Ce que réclame l’Unicef France :

  • 1. encourager la France à respecter ses engagements vis-à-vis de la CIDE, en particulier concernant ses articles 20 (protection de l’enfant privé de son milieu familial) et 22 (enfants réfugiés).
  • 2. obtenir un véritable statut juridique, sinon européen au moins français, pour les mineurs étrangers isolés, qui garantisse une prise en charge effective et une solution durable concernant leurs conditions de séjour (notamment juste après leur majorité).
  • 3. mettre fin à la présence de mineurs dans les zones d’attente et aux iniquités de traitement de ces mineurs sur le territoire français (suivant leur profil, leur âge ou leur lieu de provenance, s’ils arrivent par voie terrestre ou aéroportuaire). Corollaire : cesser de recourir à l’enfermement des mineurs étrangers isolés en zone d’attente (et ce en instaurant des lieux d’accueil, d’orientation qui proposeront un accompagnement adapté).

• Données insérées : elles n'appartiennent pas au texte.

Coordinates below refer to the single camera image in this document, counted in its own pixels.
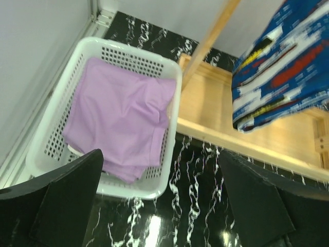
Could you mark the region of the purple trousers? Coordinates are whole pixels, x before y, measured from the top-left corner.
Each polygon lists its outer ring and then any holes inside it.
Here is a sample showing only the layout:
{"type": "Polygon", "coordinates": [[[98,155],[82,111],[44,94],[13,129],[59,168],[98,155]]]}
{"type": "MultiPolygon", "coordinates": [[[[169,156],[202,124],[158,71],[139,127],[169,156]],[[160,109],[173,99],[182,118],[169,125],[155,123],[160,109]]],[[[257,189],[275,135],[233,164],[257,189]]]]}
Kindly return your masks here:
{"type": "Polygon", "coordinates": [[[100,149],[103,170],[126,183],[160,165],[176,82],[141,75],[90,58],[75,90],[63,136],[86,154],[100,149]]]}

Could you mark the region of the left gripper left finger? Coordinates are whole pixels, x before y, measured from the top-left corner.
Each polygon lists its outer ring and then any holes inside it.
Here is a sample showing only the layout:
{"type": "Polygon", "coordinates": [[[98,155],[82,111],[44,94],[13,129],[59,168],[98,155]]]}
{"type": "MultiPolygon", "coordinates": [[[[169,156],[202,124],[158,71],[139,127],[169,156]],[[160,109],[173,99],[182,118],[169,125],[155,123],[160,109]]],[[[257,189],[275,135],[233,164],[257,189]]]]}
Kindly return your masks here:
{"type": "Polygon", "coordinates": [[[96,149],[1,189],[1,246],[82,246],[102,165],[96,149]]]}

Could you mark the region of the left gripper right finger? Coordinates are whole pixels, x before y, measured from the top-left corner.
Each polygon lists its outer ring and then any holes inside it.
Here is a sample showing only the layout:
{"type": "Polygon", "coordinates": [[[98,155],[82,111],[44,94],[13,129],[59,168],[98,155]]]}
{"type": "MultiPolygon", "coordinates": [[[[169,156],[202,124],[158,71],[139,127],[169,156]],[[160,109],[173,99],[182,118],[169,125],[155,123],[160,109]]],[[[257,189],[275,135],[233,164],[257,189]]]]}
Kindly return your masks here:
{"type": "Polygon", "coordinates": [[[226,150],[220,167],[243,246],[328,246],[328,191],[226,150]]]}

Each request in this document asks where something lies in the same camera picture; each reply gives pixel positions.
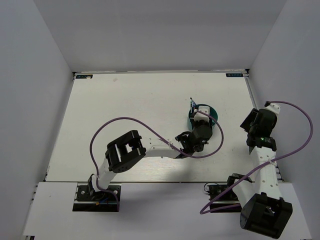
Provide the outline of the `green cap slim pen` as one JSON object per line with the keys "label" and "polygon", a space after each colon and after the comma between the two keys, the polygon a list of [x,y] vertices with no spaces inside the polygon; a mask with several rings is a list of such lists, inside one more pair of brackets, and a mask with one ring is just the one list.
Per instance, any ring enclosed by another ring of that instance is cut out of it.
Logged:
{"label": "green cap slim pen", "polygon": [[192,100],[191,101],[191,108],[190,108],[190,112],[194,113],[195,108],[197,107],[197,104]]}

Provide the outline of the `blue ballpoint pen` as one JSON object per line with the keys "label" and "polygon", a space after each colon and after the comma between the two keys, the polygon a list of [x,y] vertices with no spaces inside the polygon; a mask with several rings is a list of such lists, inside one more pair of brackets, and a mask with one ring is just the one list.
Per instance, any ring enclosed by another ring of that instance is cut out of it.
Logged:
{"label": "blue ballpoint pen", "polygon": [[192,114],[194,112],[194,101],[192,97],[190,97],[190,113]]}

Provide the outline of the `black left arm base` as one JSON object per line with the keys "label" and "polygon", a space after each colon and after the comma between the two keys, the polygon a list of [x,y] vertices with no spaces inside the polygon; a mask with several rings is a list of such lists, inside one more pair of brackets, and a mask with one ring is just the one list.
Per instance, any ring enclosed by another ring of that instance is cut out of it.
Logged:
{"label": "black left arm base", "polygon": [[78,183],[73,202],[73,212],[117,213],[120,210],[121,185],[111,184],[105,191],[95,192],[92,175],[87,183]]}

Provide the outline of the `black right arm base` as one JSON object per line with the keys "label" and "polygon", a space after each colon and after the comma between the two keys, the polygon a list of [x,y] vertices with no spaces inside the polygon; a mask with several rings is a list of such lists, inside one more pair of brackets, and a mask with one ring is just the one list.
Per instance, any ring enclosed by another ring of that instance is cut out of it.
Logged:
{"label": "black right arm base", "polygon": [[[244,175],[241,175],[238,173],[233,173],[228,177],[226,183],[207,182],[203,186],[203,190],[209,196],[209,200],[211,201],[216,196],[218,196],[223,191],[225,191],[228,187],[233,185],[236,180],[240,180],[243,176]],[[212,203],[209,206],[209,209],[213,210],[216,208],[228,207],[230,205],[238,205],[238,204],[239,204],[239,201],[238,201],[237,195],[233,192],[233,190],[230,190],[226,194],[224,194],[222,197],[220,197],[217,201]],[[213,213],[240,213],[241,210],[242,210],[242,207],[238,205],[234,207],[218,209]]]}

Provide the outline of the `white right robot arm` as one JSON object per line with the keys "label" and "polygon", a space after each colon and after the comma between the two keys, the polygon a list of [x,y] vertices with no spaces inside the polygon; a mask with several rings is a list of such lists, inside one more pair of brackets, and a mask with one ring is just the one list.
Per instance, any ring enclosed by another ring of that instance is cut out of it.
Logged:
{"label": "white right robot arm", "polygon": [[254,164],[265,166],[253,174],[254,180],[246,177],[241,181],[241,174],[232,174],[225,187],[226,195],[240,203],[240,227],[273,239],[281,236],[293,213],[292,204],[281,194],[273,162],[277,146],[271,133],[280,110],[274,103],[262,109],[254,108],[240,125],[247,133],[246,144]]}

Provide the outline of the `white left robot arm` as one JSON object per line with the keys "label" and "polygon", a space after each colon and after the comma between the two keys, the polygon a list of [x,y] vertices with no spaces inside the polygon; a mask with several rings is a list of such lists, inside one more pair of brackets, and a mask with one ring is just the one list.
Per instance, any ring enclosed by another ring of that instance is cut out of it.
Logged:
{"label": "white left robot arm", "polygon": [[98,173],[88,180],[90,196],[96,200],[103,198],[113,178],[130,170],[143,158],[184,159],[203,151],[213,135],[213,122],[208,119],[191,122],[192,131],[182,132],[173,141],[142,137],[137,130],[131,130],[111,141]]}

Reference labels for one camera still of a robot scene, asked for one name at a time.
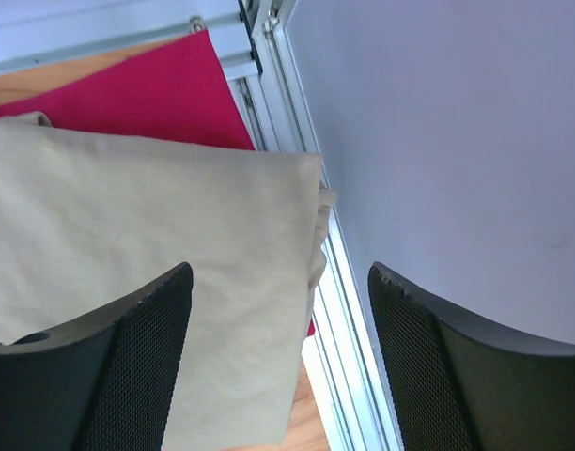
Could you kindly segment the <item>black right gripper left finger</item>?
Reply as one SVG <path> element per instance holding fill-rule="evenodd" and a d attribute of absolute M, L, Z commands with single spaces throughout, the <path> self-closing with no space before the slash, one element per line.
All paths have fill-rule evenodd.
<path fill-rule="evenodd" d="M 192 307 L 182 262 L 76 319 L 0 343 L 0 450 L 159 450 Z"/>

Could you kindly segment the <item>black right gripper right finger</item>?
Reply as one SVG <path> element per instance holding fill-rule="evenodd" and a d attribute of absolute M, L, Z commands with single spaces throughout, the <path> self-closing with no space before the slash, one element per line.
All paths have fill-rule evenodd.
<path fill-rule="evenodd" d="M 528 334 L 418 287 L 367 277 L 407 450 L 575 450 L 575 345 Z"/>

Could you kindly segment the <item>beige t shirt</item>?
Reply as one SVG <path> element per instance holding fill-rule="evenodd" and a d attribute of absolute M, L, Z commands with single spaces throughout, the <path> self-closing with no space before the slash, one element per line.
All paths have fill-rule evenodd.
<path fill-rule="evenodd" d="M 193 307 L 164 448 L 282 442 L 335 203 L 321 172 L 317 153 L 0 119 L 0 342 L 188 262 Z"/>

Le placement de mineurs en zone d’attente vaut à la France les plus vives critiques de tous les organismes internationaux qui en condamnent la pratique, contraire aux principes de la CIDE.

C’est pourquoi l’Unicef souligne également :
 

  • si le principe des zones d’attente devait être maintenu, il est indispensable que tous les mineurs retenus, quels que soient leur âge, soient séparés des adultes et que la durée du séjour en zone d’attente soit la plus brève possible ;
  • les mineurs étrangers isolés pris en charge par les services de l’Aide Sociale à l’Enfance deviennent des jeunes majeurs un jour ou l’autre : il y a nécessité de clarifier les critères d’évaluation des conditions d’obtention d’un titre de séjour après 18 ans.